[Collected data]
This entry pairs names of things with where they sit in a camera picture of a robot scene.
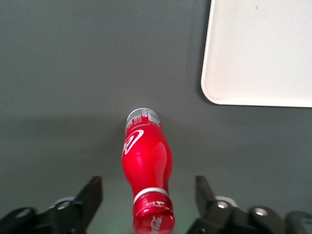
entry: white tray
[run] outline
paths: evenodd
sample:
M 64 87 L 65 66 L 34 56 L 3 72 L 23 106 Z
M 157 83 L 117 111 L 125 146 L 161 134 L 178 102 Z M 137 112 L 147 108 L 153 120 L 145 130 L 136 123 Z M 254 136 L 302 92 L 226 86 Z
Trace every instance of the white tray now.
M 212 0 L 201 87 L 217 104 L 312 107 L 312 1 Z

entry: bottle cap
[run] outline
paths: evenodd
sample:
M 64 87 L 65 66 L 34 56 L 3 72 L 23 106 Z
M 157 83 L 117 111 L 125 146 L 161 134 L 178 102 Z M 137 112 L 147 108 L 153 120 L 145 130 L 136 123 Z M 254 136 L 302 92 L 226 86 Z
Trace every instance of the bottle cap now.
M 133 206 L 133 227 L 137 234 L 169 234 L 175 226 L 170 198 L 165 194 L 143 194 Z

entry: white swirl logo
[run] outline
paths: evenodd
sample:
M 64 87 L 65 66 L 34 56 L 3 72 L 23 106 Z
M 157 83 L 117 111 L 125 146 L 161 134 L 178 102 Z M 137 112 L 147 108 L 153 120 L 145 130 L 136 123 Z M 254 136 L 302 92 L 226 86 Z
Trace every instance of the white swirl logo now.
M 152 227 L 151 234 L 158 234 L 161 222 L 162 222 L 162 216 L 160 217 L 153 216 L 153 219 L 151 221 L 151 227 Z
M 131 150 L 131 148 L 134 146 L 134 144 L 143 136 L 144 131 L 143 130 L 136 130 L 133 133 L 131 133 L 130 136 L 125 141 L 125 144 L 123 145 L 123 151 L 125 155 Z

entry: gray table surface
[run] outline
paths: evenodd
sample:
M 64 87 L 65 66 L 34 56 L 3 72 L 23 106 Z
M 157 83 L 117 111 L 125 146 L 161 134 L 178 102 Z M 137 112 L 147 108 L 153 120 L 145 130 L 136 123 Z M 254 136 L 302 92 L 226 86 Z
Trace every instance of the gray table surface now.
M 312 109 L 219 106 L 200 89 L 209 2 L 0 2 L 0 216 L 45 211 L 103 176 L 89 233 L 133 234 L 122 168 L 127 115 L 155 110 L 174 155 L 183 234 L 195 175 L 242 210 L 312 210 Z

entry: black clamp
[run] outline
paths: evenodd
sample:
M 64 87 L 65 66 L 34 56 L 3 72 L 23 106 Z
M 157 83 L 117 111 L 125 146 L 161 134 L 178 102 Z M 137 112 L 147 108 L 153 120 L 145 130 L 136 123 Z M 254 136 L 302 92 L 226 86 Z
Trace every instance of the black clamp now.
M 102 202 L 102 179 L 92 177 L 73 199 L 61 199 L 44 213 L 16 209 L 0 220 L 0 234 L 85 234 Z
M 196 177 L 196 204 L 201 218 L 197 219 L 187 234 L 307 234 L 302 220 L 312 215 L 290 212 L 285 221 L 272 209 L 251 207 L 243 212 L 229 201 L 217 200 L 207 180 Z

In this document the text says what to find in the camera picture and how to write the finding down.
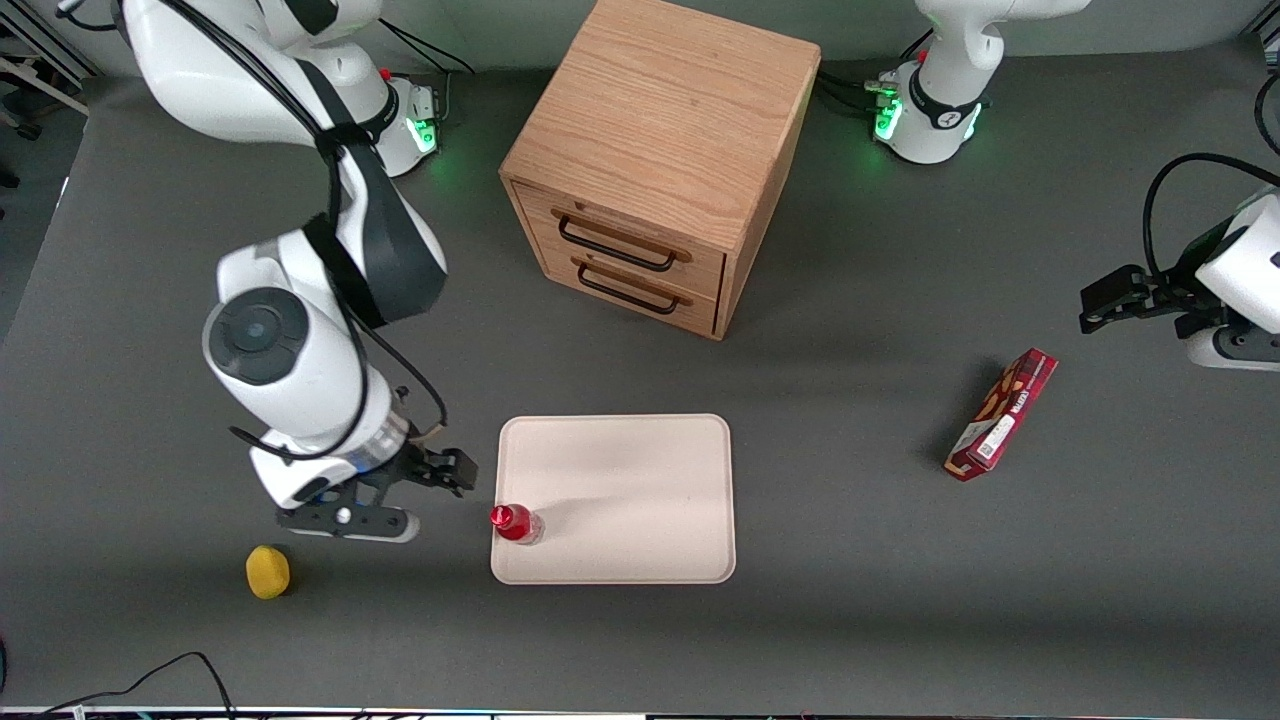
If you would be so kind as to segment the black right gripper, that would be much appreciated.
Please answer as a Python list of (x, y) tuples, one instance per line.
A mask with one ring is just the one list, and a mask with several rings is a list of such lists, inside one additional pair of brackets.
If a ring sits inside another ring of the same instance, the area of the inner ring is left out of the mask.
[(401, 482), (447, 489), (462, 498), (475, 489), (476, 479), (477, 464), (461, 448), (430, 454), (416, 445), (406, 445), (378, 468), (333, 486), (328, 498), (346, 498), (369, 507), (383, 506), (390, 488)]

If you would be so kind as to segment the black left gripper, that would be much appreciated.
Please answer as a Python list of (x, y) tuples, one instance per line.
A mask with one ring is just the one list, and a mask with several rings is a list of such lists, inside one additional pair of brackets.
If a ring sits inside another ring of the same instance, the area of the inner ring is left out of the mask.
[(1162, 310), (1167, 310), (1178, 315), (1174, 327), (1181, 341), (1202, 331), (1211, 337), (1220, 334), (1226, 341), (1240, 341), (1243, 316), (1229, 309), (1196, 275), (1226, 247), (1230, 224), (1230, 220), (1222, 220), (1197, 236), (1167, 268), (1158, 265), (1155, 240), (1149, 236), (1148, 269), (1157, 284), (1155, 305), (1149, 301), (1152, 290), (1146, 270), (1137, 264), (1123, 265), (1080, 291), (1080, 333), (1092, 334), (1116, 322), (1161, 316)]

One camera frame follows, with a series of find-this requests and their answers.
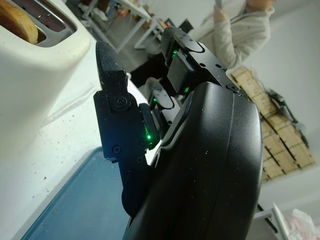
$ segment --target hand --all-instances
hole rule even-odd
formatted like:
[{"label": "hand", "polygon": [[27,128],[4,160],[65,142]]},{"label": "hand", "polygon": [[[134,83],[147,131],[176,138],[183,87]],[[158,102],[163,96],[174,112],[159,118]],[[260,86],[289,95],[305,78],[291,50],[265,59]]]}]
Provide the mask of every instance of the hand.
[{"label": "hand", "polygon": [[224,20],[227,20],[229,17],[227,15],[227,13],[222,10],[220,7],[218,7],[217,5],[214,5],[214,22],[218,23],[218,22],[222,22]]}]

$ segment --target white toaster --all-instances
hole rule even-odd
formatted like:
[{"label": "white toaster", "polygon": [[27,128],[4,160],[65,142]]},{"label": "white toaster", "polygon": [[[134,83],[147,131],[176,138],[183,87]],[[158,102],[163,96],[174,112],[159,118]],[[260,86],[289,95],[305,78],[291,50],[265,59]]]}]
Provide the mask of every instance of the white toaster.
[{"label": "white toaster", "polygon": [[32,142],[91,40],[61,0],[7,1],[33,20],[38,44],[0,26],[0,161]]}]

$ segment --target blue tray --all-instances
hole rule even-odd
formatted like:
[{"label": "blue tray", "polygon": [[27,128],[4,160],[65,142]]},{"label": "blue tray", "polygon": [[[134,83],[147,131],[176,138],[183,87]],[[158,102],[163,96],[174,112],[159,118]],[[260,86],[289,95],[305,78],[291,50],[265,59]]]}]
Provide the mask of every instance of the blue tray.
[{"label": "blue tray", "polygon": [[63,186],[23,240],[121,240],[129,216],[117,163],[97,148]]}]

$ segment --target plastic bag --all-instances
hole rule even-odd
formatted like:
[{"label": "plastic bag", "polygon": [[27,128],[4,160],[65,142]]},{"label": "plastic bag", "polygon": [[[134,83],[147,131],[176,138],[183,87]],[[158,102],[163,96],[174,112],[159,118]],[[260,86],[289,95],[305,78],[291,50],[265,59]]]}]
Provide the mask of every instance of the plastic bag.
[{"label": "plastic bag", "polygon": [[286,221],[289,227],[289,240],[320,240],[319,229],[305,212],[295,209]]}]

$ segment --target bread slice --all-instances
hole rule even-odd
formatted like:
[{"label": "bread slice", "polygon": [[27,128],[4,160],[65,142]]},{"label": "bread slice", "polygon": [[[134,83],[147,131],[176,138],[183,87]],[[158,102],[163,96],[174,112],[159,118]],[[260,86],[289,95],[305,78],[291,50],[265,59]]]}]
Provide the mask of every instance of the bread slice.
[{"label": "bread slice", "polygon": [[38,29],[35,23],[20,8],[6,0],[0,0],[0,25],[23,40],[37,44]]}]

--

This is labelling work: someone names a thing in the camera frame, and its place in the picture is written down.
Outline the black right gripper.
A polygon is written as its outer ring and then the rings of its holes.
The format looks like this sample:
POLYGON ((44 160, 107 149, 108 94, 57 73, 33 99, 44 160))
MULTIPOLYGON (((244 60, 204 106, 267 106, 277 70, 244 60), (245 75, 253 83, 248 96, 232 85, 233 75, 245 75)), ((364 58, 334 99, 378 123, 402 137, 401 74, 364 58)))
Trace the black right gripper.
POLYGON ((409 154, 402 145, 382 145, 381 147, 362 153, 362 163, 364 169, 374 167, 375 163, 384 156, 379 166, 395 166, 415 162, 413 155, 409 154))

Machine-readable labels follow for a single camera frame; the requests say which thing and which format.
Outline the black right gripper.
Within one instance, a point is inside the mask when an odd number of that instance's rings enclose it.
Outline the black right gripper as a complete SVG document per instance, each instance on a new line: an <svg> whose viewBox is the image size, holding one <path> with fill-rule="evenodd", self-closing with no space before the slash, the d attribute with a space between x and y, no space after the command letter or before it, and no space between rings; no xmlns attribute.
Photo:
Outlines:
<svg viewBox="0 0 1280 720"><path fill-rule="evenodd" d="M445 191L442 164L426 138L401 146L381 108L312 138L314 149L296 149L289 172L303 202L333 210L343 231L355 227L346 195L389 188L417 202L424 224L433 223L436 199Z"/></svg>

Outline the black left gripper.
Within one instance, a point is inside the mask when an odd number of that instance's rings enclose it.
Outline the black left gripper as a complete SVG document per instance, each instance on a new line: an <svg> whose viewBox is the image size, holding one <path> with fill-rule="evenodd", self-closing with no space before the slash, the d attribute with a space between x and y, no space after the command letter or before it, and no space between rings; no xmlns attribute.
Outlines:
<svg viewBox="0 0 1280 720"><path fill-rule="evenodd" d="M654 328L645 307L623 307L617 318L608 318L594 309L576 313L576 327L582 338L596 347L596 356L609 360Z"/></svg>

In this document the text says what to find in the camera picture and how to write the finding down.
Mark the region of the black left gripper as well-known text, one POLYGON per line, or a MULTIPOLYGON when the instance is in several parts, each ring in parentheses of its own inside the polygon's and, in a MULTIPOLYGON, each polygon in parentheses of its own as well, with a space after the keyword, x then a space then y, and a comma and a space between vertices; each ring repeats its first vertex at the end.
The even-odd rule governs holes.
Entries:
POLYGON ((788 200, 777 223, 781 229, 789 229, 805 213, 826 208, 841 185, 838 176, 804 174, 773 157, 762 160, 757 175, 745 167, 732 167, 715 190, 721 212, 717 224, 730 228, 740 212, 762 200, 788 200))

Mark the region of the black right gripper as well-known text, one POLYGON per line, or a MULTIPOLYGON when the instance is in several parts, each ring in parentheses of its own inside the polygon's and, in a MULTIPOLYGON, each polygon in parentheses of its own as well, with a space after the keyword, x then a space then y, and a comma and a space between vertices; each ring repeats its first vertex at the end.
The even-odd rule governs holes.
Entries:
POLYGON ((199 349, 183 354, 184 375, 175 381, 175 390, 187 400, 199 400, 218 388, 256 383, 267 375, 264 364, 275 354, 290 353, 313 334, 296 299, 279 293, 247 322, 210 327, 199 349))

**What needs to be done:** Which lines of the data contain "keyword"? Copy them all.

**Answer box:**
Mark the region of the black left gripper as well-known text, one POLYGON per line, or a MULTIPOLYGON when the instance is in several parts, each ring in parentheses of its own inside the polygon's and, in a MULTIPOLYGON, each polygon in parentheses of its own as well, with a space after the keyword, x then a space then y, and a comma and a space between vertices; each ring repeats its first vertex at the end.
Mark the region of the black right gripper as well-known text, one POLYGON per line, or a MULTIPOLYGON when the instance is in several parts, each ring in parentheses of its own inside the polygon's and, in a MULTIPOLYGON, each polygon in parentheses of its own as well, with a space after the keyword, x then a space then y, and a comma and a space between vertices; each ring repeats its first vertex at the end.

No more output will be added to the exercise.